**Data for review:**
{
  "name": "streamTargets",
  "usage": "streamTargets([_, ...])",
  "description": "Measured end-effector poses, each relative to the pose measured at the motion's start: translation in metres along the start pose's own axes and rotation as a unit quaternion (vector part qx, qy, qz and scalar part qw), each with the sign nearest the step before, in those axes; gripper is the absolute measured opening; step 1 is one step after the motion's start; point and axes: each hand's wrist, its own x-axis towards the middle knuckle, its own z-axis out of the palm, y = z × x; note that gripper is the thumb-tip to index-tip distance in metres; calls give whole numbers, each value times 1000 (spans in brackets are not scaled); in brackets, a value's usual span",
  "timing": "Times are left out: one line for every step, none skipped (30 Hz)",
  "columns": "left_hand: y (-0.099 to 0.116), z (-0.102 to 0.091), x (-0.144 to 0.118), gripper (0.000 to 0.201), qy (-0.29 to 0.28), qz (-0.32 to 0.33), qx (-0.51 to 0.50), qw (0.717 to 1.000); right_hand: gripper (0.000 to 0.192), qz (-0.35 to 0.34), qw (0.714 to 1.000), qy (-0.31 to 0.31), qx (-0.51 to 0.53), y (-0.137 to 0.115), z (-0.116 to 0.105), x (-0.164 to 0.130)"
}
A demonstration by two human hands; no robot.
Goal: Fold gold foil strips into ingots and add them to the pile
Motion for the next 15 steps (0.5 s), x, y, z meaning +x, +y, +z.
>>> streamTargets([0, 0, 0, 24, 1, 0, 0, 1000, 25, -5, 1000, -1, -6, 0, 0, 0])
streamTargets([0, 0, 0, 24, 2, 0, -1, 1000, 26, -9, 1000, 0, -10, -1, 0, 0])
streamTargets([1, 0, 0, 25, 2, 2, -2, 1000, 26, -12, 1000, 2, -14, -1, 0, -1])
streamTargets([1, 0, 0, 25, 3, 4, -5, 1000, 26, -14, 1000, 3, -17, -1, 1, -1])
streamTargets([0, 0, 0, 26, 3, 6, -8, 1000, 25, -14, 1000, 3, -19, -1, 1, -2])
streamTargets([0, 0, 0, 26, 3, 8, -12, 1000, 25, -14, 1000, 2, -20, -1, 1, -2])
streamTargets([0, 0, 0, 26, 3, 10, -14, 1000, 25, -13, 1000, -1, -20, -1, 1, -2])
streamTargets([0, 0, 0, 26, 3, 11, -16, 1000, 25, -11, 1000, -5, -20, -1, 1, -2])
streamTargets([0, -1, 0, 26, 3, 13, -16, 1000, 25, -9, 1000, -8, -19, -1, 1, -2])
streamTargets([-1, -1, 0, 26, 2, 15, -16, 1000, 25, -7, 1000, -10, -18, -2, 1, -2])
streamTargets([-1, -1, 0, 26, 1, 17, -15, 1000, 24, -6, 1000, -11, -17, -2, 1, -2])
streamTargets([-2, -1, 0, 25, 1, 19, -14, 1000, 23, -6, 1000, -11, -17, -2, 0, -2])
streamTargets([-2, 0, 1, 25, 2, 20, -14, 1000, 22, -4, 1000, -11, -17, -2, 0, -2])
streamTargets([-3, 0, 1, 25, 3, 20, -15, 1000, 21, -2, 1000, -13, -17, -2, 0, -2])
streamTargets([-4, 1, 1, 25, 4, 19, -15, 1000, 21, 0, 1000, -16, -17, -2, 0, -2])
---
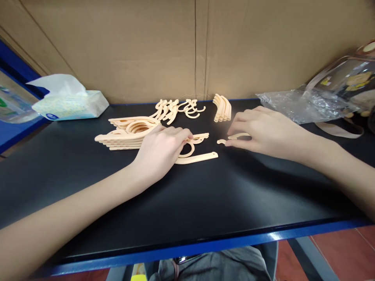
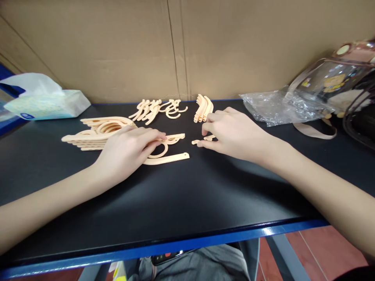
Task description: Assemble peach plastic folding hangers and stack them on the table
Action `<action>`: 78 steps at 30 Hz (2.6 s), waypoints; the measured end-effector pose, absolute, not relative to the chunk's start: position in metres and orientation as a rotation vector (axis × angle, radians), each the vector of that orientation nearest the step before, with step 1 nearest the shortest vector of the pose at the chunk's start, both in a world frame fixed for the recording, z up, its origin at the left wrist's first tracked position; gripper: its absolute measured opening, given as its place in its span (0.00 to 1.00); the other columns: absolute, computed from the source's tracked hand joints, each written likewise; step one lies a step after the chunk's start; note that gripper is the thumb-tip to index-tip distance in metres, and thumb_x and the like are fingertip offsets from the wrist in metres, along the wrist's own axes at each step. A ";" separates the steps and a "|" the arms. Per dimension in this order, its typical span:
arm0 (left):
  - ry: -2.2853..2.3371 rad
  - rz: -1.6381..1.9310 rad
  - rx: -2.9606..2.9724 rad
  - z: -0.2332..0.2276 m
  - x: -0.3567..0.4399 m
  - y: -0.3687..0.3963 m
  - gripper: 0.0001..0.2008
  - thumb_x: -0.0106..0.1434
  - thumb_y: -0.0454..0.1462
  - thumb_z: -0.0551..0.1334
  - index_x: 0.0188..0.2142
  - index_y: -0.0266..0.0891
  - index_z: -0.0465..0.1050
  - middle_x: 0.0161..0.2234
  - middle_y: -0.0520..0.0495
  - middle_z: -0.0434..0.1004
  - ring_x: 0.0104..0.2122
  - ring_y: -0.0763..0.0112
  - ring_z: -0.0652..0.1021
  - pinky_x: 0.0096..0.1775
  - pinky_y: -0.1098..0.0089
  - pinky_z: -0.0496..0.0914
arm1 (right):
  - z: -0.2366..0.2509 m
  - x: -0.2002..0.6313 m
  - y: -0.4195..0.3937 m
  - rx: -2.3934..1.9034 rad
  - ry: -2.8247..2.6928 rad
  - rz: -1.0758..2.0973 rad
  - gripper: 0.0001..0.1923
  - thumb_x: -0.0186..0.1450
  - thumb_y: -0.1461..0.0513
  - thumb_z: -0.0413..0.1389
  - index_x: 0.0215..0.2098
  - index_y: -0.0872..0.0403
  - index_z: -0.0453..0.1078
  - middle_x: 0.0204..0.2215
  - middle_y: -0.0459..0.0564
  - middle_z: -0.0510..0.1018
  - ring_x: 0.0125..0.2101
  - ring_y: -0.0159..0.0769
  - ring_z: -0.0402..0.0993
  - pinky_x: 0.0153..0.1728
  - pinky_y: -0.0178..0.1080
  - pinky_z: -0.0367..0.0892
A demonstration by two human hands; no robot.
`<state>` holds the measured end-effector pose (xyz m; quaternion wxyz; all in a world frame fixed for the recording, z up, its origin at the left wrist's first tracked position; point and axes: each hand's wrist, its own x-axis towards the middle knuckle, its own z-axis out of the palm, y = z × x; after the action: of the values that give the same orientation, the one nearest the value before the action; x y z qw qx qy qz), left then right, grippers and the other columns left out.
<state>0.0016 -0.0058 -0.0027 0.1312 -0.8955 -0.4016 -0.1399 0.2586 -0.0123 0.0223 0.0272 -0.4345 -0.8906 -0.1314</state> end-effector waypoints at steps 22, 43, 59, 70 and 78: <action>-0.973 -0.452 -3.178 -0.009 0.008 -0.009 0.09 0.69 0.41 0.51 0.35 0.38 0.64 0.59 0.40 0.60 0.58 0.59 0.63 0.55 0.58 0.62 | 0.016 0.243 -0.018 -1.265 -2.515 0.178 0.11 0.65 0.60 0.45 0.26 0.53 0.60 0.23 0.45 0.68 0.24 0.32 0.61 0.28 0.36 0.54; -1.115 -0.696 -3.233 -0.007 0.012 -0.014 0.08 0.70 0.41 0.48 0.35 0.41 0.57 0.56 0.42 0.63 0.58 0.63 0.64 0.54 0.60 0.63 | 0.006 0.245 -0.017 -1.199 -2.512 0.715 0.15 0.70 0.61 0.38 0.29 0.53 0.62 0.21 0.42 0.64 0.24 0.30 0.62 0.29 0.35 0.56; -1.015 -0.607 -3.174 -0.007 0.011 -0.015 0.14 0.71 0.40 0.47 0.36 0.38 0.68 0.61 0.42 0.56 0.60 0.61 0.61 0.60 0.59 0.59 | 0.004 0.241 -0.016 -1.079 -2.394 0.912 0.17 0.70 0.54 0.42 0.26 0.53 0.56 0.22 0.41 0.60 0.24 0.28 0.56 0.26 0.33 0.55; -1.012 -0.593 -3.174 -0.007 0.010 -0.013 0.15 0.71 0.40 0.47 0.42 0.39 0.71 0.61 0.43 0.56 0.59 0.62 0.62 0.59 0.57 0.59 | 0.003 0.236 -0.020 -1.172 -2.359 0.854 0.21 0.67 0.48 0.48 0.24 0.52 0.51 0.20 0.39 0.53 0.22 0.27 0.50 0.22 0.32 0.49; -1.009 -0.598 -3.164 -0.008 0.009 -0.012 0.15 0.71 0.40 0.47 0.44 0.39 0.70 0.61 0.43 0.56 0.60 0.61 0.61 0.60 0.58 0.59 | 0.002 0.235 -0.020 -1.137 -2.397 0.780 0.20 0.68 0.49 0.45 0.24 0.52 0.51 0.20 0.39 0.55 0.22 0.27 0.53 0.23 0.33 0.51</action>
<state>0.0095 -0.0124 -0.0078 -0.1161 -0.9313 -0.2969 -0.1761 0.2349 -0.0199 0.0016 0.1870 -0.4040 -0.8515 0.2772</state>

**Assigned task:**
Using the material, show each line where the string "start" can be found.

**Exercise solution:**
  "description": "Measured end-effector poses, each relative to the pose measured at the motion's start: translation in metres along the start pose's own axes and rotation as a unit quaternion (vector part qx, qy, qz and scalar part qw), each with the sign nearest the step before, in those axes; gripper is the absolute measured opening; step 1 is one step after the motion's start; point and axes: each hand's wrist, its own x-axis towards the middle knuckle, its own z-axis out of the palm, y = z × x; note that gripper is the thumb-tip to index-tip distance in metres; calls give whole numbers, each value times 1000 (spans in brackets are not scaled); in brackets, a value's usual span",
Action `<action>`: 78 steps at 30 Hz (2.6 s), waypoints; the measured end-effector pose, absolute, not relative to the chunk's start: position in metres and orientation as a rotation vector (axis × angle, radians), each the vector of that orientation nearest the step before, with step 1 nearest the shortest vector of the pose at the chunk's start, both in a world frame fixed for the recording, z up, its origin at the left wrist's first tracked position; gripper: its absolute measured opening, given as its place in its span (0.00 to 1.00); the other columns: absolute, computed from the source's tracked hand joints, each written likewise; step one lies a step after the chunk's start; note that gripper is the thumb-tip to index-tip distance in metres, and thumb_x and the like are fingertip offsets from the wrist in metres, along the wrist's own axes at each step. A ";" separates the steps and a "|" the arms. Per dimension in this order, its typical span:

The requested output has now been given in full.